Aida segurou os ombros de Sky e a fez olhar em seus olhos verdes. O olhar era cheio de compreensão, mas também era sério.
— Sinto muito, Sky. Mas, vamos embora.
Uma lágrima cintilou nos olhos azuis da outra e Aida a envolveu num abraço forte. Sky chorou e as duas permaneceram unidas até sua respiração se normalizar novamente.
— Eu estou bem. — resignou-se ela. — Vamos sair daqui.
As duas caminharam lentamente de volta na direção de onde vieram. Aida sentia-se infeliz, mesmo que no fundo soubesse que isso era o mais provável que podia acontecer. Haviam fracassado novamente.

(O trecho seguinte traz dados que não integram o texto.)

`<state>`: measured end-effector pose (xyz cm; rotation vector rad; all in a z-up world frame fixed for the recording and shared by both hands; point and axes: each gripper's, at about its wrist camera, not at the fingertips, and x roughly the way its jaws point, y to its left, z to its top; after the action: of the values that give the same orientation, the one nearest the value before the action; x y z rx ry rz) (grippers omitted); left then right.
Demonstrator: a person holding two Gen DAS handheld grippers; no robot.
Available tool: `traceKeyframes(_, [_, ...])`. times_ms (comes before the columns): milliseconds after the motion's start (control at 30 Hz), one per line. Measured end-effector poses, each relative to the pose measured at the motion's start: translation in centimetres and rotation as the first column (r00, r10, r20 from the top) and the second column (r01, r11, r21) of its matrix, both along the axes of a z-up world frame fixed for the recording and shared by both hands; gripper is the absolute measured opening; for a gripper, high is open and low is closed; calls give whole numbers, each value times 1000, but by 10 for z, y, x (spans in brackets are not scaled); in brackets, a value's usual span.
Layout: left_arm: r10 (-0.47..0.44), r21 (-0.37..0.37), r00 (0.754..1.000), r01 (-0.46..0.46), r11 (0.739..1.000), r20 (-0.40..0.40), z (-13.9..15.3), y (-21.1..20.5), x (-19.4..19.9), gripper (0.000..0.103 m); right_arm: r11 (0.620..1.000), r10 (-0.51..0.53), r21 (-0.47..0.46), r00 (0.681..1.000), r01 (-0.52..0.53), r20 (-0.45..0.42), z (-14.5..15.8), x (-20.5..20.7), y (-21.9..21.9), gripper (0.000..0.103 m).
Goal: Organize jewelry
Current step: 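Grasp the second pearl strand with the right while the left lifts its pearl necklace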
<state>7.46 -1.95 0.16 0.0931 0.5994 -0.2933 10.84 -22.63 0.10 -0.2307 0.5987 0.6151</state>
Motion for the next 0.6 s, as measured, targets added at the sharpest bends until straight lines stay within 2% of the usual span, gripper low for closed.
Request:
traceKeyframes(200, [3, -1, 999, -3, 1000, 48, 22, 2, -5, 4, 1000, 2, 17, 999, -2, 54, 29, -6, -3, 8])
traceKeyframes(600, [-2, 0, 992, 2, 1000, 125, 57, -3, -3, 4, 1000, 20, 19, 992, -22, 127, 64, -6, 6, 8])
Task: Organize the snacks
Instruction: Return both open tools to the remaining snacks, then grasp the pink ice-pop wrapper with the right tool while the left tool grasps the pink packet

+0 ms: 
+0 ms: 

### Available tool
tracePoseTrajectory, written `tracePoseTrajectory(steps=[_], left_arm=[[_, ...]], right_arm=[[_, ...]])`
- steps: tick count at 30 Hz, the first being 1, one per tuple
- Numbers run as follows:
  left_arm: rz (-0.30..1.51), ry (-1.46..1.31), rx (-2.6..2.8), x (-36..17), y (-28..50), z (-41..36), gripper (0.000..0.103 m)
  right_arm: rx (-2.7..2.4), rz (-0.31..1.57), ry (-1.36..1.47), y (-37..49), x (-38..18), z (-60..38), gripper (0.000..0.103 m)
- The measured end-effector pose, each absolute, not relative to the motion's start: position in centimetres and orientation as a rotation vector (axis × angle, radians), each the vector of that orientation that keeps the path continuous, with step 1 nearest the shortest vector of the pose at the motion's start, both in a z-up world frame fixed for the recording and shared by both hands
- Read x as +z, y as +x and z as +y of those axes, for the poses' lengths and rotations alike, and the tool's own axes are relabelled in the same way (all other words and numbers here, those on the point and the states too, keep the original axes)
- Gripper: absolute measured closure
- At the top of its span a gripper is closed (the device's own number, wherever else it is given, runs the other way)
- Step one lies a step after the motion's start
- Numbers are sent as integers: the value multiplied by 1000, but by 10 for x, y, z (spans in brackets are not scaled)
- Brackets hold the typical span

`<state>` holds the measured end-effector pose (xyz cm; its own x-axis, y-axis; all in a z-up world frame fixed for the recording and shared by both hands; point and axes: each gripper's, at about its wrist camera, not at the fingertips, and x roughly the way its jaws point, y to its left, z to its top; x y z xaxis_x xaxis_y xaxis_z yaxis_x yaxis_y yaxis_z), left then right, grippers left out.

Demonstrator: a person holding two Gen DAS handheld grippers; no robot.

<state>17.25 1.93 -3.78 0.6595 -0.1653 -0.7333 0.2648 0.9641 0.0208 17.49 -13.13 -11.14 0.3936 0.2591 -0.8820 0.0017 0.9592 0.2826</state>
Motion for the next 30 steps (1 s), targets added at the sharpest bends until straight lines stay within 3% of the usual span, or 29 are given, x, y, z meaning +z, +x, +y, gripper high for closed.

A ladra olhou uma última vez para a estátua da Rainha Antiga. Seu brilho era realmente de uma beleza emocionante, mas nada chamou mais atenção naquela hora do que o imenso rubi cravado no meio de sua testa. Aida sorriu. Pelo menos uma coisa boa podia resultar daquela viagem... Um grande roubo.
— Aida, o que está fazendo? — quando Sky notou o objetivo da amiga, colocou as mãos na cintura como se fosse uma mãe indignada com a malcriação de uma criança. — Você está maculando a estátua da Rainha Antiga?
— Estou. — riu Aida, agarrando o rubi e tentando retirá-lo com o máximo de cuidado que a sua pequena faca podia proporcionar.
Sky sorriu maliciosamente.
— Essa é a minha garota.
Quando a joia saiu de seu lugar, as duas ladras prenderam a respiração por dois motivos: 1) o rubi era maior e mais bonito do que parecia; 2) deveria haver alguma armadilha para protegê-lo e elas ficaram instintivamente esperando essa armadilha ser acionada. Porém, nada aconteceu.
... Por alguns instantes.
Logo, as paredes começaram a zunir e o rubi nas mãos de Aida começou a brilhar intensamente.
— Corre! — gritou Sky, já em posição de alcançar a saída em três ou quatro passos.
— Não... Consigo...
Aida não podia se mexer.
O brilho que emanava da estátua e do rubi começou a envolver seu corpo pouco a pouco. Repentinamente, da ponta dos pés até a ponta de seus longos cabelos brancos, Aida brilhava.
— Aida, o que está acontecendo? — indagou Sky, horrorizada com a cena.
Os olhos da ladra, de verdes começaram a também reluzir, completamente brancos, até que não se distinguia nem íris, nem pupila. Os cabelos, naturalmente brancos, esvoaçavam mesmo que nenhuma brisa circulasse dentro do salão. Seu corpo ergueu-se como se uma força a puxasse em direção ao teto e ela flutuou centímetros acima da cabeça da estátua de pedra. Parecia ao mesmo uma deusa lunar e uma marionete sem vida.
Sky gritou. A estátua da Rainha Antiga evaporou-se no ar. Aida caiu com um baque surdo no chão.
Do outro lado do salão, no meio de uma das paredes de pedra, uma porta secreta surgiu, aberta para a escuridão.